◆ PROBLEM TO WORK ON ◆
Every line that includes the word "each" needs to be copied from the listing.
[[ DATA TO EXAMINE open ]]
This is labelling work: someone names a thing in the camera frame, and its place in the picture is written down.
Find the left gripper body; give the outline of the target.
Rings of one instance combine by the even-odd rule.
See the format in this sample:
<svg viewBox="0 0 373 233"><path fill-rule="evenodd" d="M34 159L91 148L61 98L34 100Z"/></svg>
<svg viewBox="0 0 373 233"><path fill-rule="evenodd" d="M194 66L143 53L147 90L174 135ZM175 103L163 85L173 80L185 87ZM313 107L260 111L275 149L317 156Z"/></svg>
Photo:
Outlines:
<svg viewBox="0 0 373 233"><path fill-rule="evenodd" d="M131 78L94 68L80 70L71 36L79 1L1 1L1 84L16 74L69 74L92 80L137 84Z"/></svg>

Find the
[[ DATA TO EXAMINE closed ]]
[[ DATA TO EXAMINE open ]]
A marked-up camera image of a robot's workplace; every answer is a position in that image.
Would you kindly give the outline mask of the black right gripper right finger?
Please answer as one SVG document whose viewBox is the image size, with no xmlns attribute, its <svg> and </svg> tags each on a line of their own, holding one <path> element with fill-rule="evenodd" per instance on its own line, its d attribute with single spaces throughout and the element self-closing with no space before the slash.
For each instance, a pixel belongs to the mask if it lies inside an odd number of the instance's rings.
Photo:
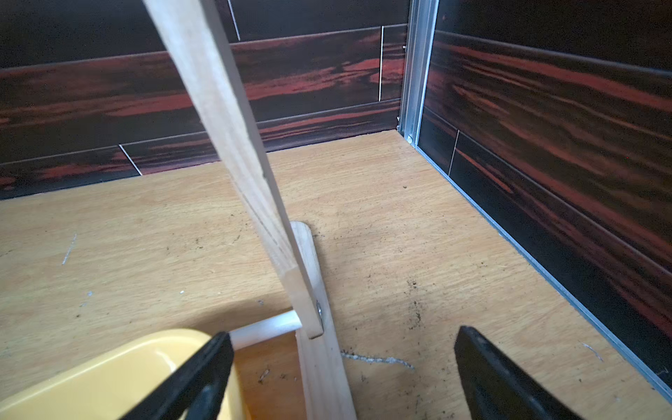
[[ DATA TO EXAMINE closed ]]
◆ RESULT ◆
Please answer as one SVG document whose viewBox is the image size, with no xmlns attribute, its <svg> and </svg> tags each on a line of their own, holding one <path> element with fill-rule="evenodd" per instance on its own line, its d attribute with single spaces throughout and the element self-closing with no space before the slash.
For each instance, a pixel belongs to the mask if it lies inside an odd number of the instance's rings.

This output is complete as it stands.